Maltempo tra lunedì 11 e martedì 12 maggio, treni rallentati tra Udine e Trieste. Cancellazioni e ritardi fino a 80 minuti

Udine – Sulla linea Udine – Trieste, dalle ore 7:00, la circolazione ferroviaria è fortemente rallentata in prossimità di San Giovanni al Natisone a causa dei danni provocati dalle avverse condizioni meteo che stanno interessando la zona.

I rallentamenti provocano ritardi fino a 80 minuti, limitazioni di percorso e cancellazioni.

La provincia udinese è stata tra le aree più interessate dall’ondata di maltempo, soprattutto in Bassa friulana, medio Friuli e Friuli orientale. Le precipitazioni più abbondanti sono state segnalate tra Codroipo, Latisanese e fascia verso Cervignano, con allagamenti di sottopassi, scantinati e alcune strade comunali. A Udine città la situazione è rimasta più contenuta, con rovesci intensi ma senza particolari criticità.

Il grosso delle precipitazioni si è concentrato nella seconda parte della notte, soprattutto sul settore orientale e prealpino.

Secondo OSMER, gli accumuli più abbondanti registrati nelle ultime ore (valori arrotondati) sono questi:

  • Prealpi Giulie orientali / area del Torre-Natisone: punte stimate tra 70 e 90 mm, con locali valori superiori nei settori montani più esposti.

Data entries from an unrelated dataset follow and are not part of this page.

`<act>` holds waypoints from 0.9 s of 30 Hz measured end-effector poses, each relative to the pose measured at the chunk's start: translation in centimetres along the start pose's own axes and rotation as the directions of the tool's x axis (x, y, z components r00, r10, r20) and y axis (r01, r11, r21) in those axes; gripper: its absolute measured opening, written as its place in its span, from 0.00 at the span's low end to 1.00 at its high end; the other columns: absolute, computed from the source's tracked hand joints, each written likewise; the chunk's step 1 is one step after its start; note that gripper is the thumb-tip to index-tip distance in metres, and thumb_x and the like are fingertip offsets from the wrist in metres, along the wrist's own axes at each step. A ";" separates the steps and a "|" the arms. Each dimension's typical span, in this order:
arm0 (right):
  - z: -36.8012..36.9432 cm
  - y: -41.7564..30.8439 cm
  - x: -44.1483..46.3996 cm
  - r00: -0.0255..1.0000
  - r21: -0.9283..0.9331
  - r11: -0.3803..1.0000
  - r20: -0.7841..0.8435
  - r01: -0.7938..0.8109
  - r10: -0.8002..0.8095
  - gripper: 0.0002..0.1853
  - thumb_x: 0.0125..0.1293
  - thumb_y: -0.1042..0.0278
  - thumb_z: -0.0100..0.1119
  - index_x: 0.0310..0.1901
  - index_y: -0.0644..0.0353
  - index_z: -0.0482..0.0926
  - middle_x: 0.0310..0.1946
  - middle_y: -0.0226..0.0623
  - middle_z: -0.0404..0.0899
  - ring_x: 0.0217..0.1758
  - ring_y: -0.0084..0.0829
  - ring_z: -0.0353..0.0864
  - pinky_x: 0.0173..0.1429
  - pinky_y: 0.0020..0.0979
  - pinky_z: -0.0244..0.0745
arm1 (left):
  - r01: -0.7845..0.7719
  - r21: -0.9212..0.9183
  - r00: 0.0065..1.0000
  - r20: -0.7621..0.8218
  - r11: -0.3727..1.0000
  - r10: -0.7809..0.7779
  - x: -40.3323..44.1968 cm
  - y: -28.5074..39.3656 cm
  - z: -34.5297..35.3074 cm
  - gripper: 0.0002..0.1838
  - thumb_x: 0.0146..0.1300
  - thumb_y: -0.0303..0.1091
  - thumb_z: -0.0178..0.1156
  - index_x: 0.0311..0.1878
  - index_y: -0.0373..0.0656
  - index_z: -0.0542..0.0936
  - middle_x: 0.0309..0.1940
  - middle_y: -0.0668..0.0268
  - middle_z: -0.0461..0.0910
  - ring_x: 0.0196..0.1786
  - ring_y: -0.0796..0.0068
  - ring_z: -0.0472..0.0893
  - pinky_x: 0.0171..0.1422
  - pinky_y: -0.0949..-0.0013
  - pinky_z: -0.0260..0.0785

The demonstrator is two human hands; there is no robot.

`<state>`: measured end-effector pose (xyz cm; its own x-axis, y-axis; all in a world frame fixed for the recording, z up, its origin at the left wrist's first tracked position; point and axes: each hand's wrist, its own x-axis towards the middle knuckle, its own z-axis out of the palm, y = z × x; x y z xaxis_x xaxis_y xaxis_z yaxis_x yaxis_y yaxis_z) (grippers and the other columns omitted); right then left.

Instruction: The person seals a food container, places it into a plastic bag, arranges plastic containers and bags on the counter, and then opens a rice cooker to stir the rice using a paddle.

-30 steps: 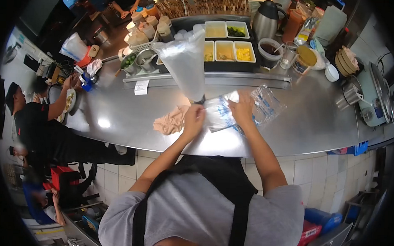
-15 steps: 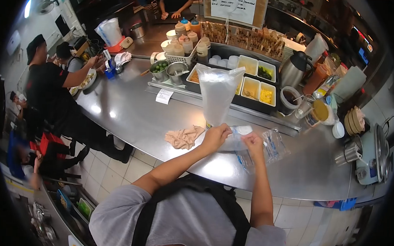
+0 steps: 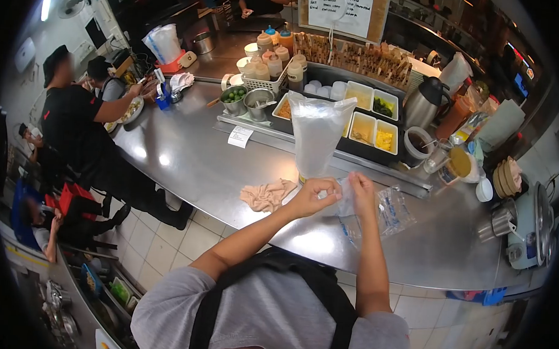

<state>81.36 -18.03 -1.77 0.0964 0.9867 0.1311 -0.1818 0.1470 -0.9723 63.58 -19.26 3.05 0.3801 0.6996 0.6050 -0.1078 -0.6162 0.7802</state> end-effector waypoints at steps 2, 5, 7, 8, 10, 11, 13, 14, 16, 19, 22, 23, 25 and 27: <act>2.5 -4.1 -0.3 0.997 0.103 0.992 -0.035 -0.067 0.071 0.11 0.64 0.62 0.53 0.26 0.55 0.72 0.21 0.23 0.70 0.19 0.15 0.64 0.22 0.18 0.59 | 0.182 -0.281 0.976 0.164 0.942 -0.140 0.0 0.1 -0.3 0.11 0.58 0.31 0.58 0.23 0.38 0.71 0.29 0.66 0.75 0.27 0.76 0.74 0.35 0.74 0.66; 2.3 -6.1 0.7 0.989 0.393 0.909 0.103 -0.138 0.106 0.11 0.65 0.61 0.51 0.26 0.54 0.69 0.18 0.22 0.66 0.18 0.16 0.62 0.21 0.18 0.58 | 0.543 -0.549 0.840 0.354 0.635 -0.413 -0.2 0.6 -2.2 0.11 0.61 0.33 0.55 0.24 0.38 0.73 0.33 0.67 0.76 0.27 0.81 0.73 0.37 0.76 0.65; 1.8 -6.7 1.1 0.968 0.559 0.812 0.250 -0.169 0.030 0.11 0.65 0.60 0.50 0.27 0.53 0.68 0.17 0.22 0.64 0.17 0.17 0.61 0.21 0.19 0.58 | 0.401 -0.554 0.915 0.207 0.730 -0.346 0.2 2.1 -2.6 0.09 0.62 0.32 0.54 0.29 0.38 0.74 0.27 0.67 0.75 0.27 0.82 0.73 0.36 0.78 0.65; 2.0 -6.9 1.3 0.945 0.398 0.884 0.300 -0.245 0.127 0.11 0.65 0.59 0.50 0.27 0.53 0.67 0.17 0.21 0.63 0.17 0.16 0.61 0.21 0.18 0.57 | 0.365 -0.549 0.927 0.142 0.752 -0.347 0.6 2.6 -3.3 0.09 0.62 0.33 0.54 0.30 0.38 0.74 0.26 0.68 0.74 0.27 0.82 0.73 0.35 0.78 0.66; 2.4 -6.9 1.6 0.904 0.295 0.893 0.362 -0.341 0.225 0.11 0.65 0.59 0.50 0.27 0.51 0.66 0.16 0.19 0.62 0.16 0.13 0.58 0.19 0.16 0.54 | 0.306 -0.579 0.945 0.092 0.756 -0.313 1.3 2.6 -5.5 0.07 0.62 0.33 0.54 0.32 0.39 0.75 0.26 0.69 0.73 0.27 0.82 0.73 0.34 0.77 0.67; 2.6 -7.2 1.8 0.910 0.303 0.892 0.350 -0.337 0.225 0.11 0.65 0.59 0.50 0.27 0.51 0.66 0.16 0.19 0.62 0.16 0.13 0.58 0.19 0.16 0.54 | 0.281 -0.616 0.955 0.105 0.736 -0.277 1.8 2.2 -6.6 0.07 0.62 0.33 0.54 0.33 0.39 0.74 0.27 0.70 0.73 0.26 0.82 0.73 0.34 0.77 0.67; 3.8 -10.4 2.4 0.911 0.671 0.658 0.408 -0.342 0.058 0.10 0.64 0.59 0.52 0.28 0.51 0.67 0.17 0.18 0.62 0.17 0.12 0.59 0.20 0.17 0.55 | 0.268 -0.657 0.958 0.108 0.704 -0.265 3.2 3.5 -7.1 0.07 0.62 0.33 0.54 0.34 0.39 0.74 0.26 0.71 0.73 0.26 0.82 0.73 0.34 0.77 0.67; 3.3 -11.6 3.3 0.890 0.605 0.721 0.454 -0.338 0.036 0.08 0.63 0.60 0.53 0.31 0.53 0.70 0.19 0.19 0.64 0.19 0.13 0.62 0.23 0.17 0.59 | 0.250 -0.693 0.962 0.099 0.676 -0.254 4.0 4.7 -7.3 0.07 0.62 0.33 0.55 0.34 0.40 0.74 0.25 0.71 0.72 0.26 0.82 0.72 0.33 0.78 0.66; 4.1 -14.6 4.8 0.910 0.405 0.898 0.414 -0.169 -0.015 0.07 0.60 0.65 0.55 0.37 0.56 0.73 0.24 0.23 0.70 0.26 0.16 0.69 0.30 0.19 0.66 | 0.230 -0.465 0.946 -0.098 0.855 -0.308 6.3 7.3 -8.3 0.07 0.63 0.36 0.54 0.36 0.43 0.73 0.23 0.74 0.70 0.26 0.84 0.72 0.32 0.79 0.66; 6.9 -13.6 8.6 0.914 0.092 0.947 0.247 0.309 -0.322 0.14 0.52 0.74 0.55 0.42 0.60 0.76 0.31 0.34 0.78 0.34 0.27 0.77 0.41 0.28 0.74 | 0.273 0.127 0.836 -0.523 0.954 -0.169 9.5 5.4 -10.2 0.11 0.63 0.41 0.53 0.36 0.44 0.76 0.24 0.75 0.71 0.25 0.83 0.70 0.29 0.77 0.62; 9.7 -7.1 13.0 0.866 -0.473 0.791 -0.107 0.388 -0.488 0.05 0.44 0.70 0.58 0.18 0.61 0.77 0.17 0.39 0.76 0.25 0.32 0.76 0.31 0.34 0.70 | 0.500 -0.214 0.823 -0.183 0.839 -0.538 9.9 -3.6 -14.4 0.14 0.62 0.39 0.52 0.45 0.40 0.75 0.33 0.64 0.76 0.37 0.74 0.74 0.41 0.71 0.69; 9.5 -7.4 12.6 0.820 -0.491 0.787 -0.223 0.372 -0.527 0.05 0.42 0.71 0.58 0.16 0.61 0.75 0.14 0.39 0.73 0.20 0.32 0.72 0.28 0.35 0.67 | 0.286 0.147 0.942 -0.227 0.947 -0.249 7.2 -11.8 -16.6 0.16 0.60 0.40 0.52 0.46 0.38 0.74 0.36 0.62 0.77 0.39 0.71 0.75 0.43 0.65 0.69; 9.0 -5.1 14.8 0.949 -0.488 0.847 -0.106 0.210 -0.297 0.04 0.42 0.72 0.55 0.17 0.63 0.76 0.16 0.46 0.75 0.22 0.37 0.76 0.27 0.38 0.68 | 0.395 0.017 0.876 -0.308 0.918 -0.371 7.3 -15.5 -15.9 0.14 0.59 0.39 0.52 0.43 0.39 0.73 0.33 0.65 0.76 0.33 0.72 0.74 0.34 0.67 0.66; 9.2 -5.8 10.8 0.924 -0.532 0.847 -0.312 0.023 -0.221 0.08 0.42 0.73 0.55 0.20 0.70 0.77 0.21 0.53 0.77 0.28 0.45 0.80 0.32 0.43 0.72 | 0.694 -0.390 0.583 -0.187 0.605 -0.790 8.2 -7.5 -12.2 0.08 0.61 0.38 0.49 0.37 0.44 0.73 0.25 0.72 0.73 0.21 0.82 0.68 0.19 0.82 0.59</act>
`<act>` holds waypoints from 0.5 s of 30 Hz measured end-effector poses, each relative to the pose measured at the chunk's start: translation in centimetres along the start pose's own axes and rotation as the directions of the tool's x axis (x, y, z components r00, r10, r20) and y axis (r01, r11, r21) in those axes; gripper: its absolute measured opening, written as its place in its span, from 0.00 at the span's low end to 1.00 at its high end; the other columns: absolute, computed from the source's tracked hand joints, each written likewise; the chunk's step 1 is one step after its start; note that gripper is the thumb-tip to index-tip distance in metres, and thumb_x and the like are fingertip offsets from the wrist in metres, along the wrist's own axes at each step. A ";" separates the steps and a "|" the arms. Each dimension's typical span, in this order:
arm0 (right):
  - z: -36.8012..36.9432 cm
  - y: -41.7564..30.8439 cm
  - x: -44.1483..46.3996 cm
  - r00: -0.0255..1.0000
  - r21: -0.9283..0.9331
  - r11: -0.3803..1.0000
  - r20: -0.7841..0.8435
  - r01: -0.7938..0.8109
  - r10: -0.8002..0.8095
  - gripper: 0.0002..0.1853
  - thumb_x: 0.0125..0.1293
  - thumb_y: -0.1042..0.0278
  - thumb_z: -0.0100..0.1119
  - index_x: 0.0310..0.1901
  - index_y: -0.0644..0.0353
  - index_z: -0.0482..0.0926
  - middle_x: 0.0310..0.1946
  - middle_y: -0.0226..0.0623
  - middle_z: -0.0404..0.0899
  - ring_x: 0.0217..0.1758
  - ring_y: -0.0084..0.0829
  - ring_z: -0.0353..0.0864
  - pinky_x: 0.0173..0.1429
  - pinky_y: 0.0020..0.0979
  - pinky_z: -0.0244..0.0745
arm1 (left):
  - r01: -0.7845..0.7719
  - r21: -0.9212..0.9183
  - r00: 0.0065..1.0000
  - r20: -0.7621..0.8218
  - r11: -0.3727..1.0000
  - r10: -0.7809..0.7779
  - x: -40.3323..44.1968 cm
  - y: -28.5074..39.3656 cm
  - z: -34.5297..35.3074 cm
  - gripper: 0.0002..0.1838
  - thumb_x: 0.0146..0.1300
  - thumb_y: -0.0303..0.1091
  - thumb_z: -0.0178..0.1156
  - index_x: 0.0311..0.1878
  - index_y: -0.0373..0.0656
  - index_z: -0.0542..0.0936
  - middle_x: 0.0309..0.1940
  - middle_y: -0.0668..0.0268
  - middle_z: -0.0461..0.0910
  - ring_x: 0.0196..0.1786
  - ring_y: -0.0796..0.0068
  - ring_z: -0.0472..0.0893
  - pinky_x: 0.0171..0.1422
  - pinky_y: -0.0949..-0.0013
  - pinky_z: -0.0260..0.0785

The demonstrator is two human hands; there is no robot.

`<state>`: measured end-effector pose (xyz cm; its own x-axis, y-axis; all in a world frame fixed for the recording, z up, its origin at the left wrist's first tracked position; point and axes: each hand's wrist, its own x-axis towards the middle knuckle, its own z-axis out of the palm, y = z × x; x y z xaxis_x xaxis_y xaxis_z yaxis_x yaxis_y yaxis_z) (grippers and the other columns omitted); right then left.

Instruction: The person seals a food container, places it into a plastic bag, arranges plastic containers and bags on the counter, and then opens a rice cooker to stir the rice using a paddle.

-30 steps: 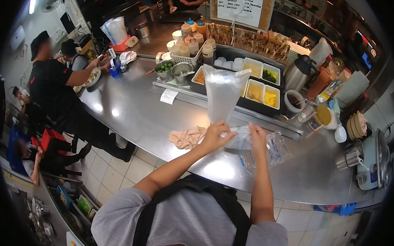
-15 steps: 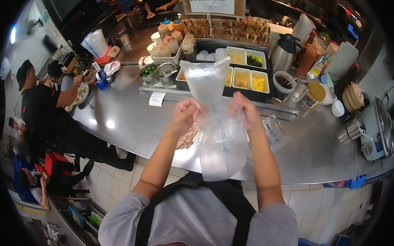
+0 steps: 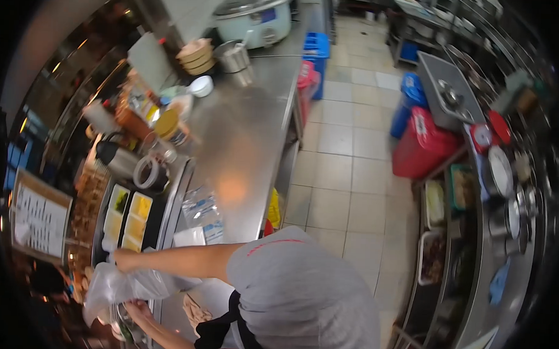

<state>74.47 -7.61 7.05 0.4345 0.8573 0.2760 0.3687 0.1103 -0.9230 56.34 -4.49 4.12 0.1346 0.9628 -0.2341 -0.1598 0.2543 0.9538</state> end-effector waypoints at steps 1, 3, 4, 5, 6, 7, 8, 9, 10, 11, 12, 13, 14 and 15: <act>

Era la zona prevista come più critica già nei bollettini di vigilanza.
  • Ronchi dei Legionari – Bisiacaria – basso Isontino: accumuli intorno a 45-60 mm.
  • Medio Friuli (Codroipo, area udinese meridionale, bassa pianura): generalmente 25-45 mm, con picchi locali superiori sotto i nuclei temporaleschi più intensi.
  • Trieste e Carso: piogge più irregolari, ma in alcuni quartieri e sul Carso si stimano 30-50 mm, accompagnati soprattutto da forti raffiche di vento (fino a 70 km/h).
  • Pordenonese: valori mediamente inferiori, per lo più 15-30 mm, con punte maggiori verso pedemontana e Piancavallo.

I valori più elevati, sono stati registrati tra Valli del Natisone, Prealpi Giulie e fascia orientale della provincia di Udine, dove in alcune stazioni il cumulato notturno si è avvicinato alla soglia degli 80 mm.